A great light has gone out. R. Sargent Shriver, one of my personal heroes and a man who has done more to advance the causes of peace, human rights, and justice than anyone in decades, has passed away.
I assume you are familiar with the getting-to-know-you question: If you could have dinner with one person who would it be? For me, Sargent Shriver was atop that list. For those not familiar with his work, he brought to life some of the most prolific social and service-oriented programs of the 20th century: Peace Corps, Legal Services for the Poor, Head Start, and (assisting his wife, Eunice Kennedy Shriver), the Special Olympics. He served in the US Navy in World War II, served as head of the Chicago School Board, led Lyndon Johnson’s War on Poverty, and served as the US Ambassador to France under Johnson and Nixon. He was George McGovern’s running mate in 1972 and made his own bid for the presidency in 1976. In fact, had he not been blocked by Joe Kennedy in the 60s, he likely would have made a successful run for governor of Illinois and (potentially) the presidency in his own right.
Sarge was a man of deep faith; one of the last serious pro-life democrats. His approach to policy was heavily informed by the philosophy and moral arguments of the heavy hitters of Catholic theology. But he was also shrewd. When Martin Luther King Jr. was imprisoned in 1960, JFK was on the campaign trail and Sarge wanted JFK to call King’s wife, Coretta, to let her know he would do what he could to help secure King’s release. Bobby hated the idea, but Sarge knew it was the right thing to do and patiently waited until he was alone with JFK to suggest the call. Sarge even dialed the number for him. RFK was furious but King’s father, a prominent preacher in the south, threw his support behind the candidate who was willing to call Coretta and stand by Dr. King in their hour of need, a move which counted when the ballots were tallied in November.
I first heard of Sarge in 2004. WBEZ, Chicago’s NPR station, had a morning program an on this particular day, the host was interviewing Sarge’s biographer, Scott Stossel, regarding his recent biography on the man, appropriately-named “Sarge.” Stossel recounted the numerous historic events to which Sarge was not only a witness, but also a key participant.

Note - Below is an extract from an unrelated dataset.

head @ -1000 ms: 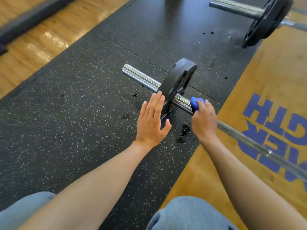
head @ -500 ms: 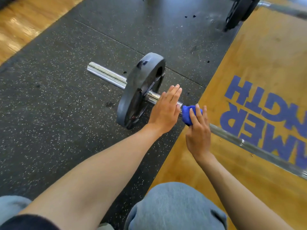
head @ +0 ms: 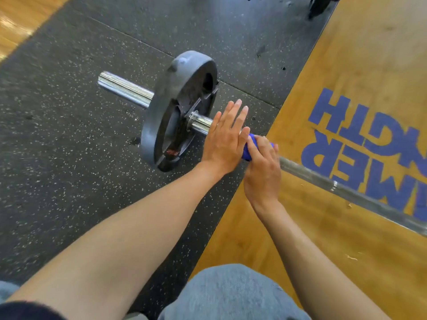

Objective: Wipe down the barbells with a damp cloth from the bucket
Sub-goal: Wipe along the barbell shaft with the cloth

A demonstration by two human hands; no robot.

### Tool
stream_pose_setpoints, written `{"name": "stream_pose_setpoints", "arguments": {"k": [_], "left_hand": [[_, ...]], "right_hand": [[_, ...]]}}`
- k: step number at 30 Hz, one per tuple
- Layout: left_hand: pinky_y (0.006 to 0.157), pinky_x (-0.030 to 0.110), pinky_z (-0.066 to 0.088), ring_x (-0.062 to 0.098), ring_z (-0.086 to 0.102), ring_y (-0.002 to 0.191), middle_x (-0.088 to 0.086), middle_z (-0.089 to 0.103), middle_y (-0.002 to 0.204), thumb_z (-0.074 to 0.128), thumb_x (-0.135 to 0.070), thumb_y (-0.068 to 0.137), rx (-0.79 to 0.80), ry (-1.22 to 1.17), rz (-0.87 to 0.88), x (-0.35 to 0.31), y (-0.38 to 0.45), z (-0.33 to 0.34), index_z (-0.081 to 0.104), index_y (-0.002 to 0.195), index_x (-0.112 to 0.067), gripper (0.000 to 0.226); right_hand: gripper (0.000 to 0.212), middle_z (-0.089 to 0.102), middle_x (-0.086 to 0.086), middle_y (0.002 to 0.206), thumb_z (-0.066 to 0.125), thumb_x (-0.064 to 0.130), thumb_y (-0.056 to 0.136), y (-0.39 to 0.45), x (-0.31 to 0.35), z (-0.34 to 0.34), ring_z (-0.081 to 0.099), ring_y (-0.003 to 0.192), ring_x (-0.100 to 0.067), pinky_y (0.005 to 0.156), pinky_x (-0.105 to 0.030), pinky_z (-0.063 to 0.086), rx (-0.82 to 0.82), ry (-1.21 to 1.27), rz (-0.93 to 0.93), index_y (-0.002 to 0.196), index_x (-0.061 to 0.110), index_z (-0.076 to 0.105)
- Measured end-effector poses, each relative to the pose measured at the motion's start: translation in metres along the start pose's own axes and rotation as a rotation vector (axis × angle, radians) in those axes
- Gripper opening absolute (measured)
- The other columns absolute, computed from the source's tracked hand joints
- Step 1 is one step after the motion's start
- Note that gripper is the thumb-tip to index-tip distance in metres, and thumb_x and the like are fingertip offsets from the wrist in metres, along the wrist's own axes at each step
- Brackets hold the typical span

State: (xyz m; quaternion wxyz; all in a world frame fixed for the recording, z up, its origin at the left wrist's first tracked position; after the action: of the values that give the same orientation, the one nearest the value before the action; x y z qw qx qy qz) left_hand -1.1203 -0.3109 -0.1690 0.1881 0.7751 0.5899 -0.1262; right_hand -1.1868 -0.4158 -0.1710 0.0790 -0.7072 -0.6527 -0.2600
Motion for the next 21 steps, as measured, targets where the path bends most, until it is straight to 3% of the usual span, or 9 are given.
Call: {"name": "stream_pose_setpoints", "arguments": {"k": [2,5,8,12,17,21], "left_hand": [[0.126,0.034,0.000,0.019,0.010,0.157,0.003,0.020,0.169,0.013,-0.040,0.108,0.029,0.011,-0.006,0.000,0.008,0.003,0.028,0.160,-0.013,0.061],[0.127,0.037,0.004,0.018,0.009,0.158,0.002,0.018,0.170,0.009,-0.043,0.107,0.074,0.045,0.038,-0.002,0.025,0.004,0.026,0.161,-0.013,0.064],[0.127,0.037,0.000,0.018,0.008,0.158,0.001,0.018,0.170,0.006,-0.043,0.106,0.095,0.072,0.059,-0.007,0.042,0.004,0.027,0.161,-0.014,0.065],[0.127,0.037,-0.004,0.016,0.001,0.158,0.000,0.010,0.171,0.000,-0.043,0.105,0.123,0.132,0.041,-0.010,0.064,0.007,0.017,0.163,-0.016,0.067],[0.127,0.037,-0.006,0.013,-0.007,0.157,-0.003,-0.001,0.172,0.007,-0.039,0.108,0.195,0.124,0.023,0.000,0.075,0.005,0.003,0.164,-0.015,0.061],[0.128,0.040,-0.005,0.012,-0.008,0.157,-0.005,0.001,0.172,0.010,-0.036,0.110,0.267,0.118,-0.045,0.019,0.070,0.012,0.002,0.164,-0.018,0.058]], "right_hand": [[0.061,0.055,-0.009,0.146,0.051,-0.015,0.085,0.009,0.002,0.009,0.048,0.138,-0.034,0.122,-0.041,0.022,0.034,0.001,-0.067,0.142,0.008,0.057],[0.059,0.058,-0.009,0.143,0.047,-0.011,0.082,0.011,-0.042,-0.013,0.053,0.130,-0.035,0.119,-0.037,0.026,-0.010,-0.019,0.087,0.136,0.007,0.063],[0.055,0.060,-0.013,0.141,0.045,-0.009,0.083,0.023,-0.043,-0.012,0.054,0.130,-0.036,0.121,-0.043,0.025,-0.045,-0.038,0.190,0.134,0.003,0.063],[0.067,0.054,-0.012,0.147,0.047,-0.018,0.080,0.051,-0.014,0.008,0.047,0.139,-0.034,0.123,-0.047,0.023,0.075,-0.041,-0.022,0.142,0.005,0.056],[0.056,0.063,-0.007,0.133,0.048,-0.012,0.080,0.068,-0.054,-0.010,0.055,0.123,-0.032,0.122,-0.040,0.016,0.136,-0.076,0.236,0.128,0.008,0.067],[0.060,0.065,-0.008,0.129,0.046,-0.015,0.076,0.093,-0.027,0.000,0.055,0.117,-0.034,0.123,-0.044,0.018,0.237,0.037,0.080,0.130,0.006,0.065]]}}
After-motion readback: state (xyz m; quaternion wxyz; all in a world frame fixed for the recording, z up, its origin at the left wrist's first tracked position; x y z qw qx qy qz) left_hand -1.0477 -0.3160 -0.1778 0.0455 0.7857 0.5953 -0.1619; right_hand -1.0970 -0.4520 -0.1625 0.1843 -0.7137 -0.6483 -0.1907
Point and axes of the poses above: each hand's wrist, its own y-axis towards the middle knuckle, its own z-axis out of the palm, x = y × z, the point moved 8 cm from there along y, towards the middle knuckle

Time and again Sarge was called upon to start a program or initiative while having no expertise in that particular area. Undaunted, he brought them to life with an indomitable spirit and the soul of a happy warrior. He got it done.
I began reading the biography in 2006, right before I left to volunteer in Jamaica. That isn’t what inspired the move but it certainly nudged me in that direction, and many of my decisions since. I slowly worked my way through the 700-page book during my time abroad. Unequivocally, I can connect the dots from how Sarge’s story impacted me in that time abroad to where I am today. If you are looking for inspiration or a model of how to profoundly impact someone’s life – regardless of how big or small you want that action to be – read about Sarge.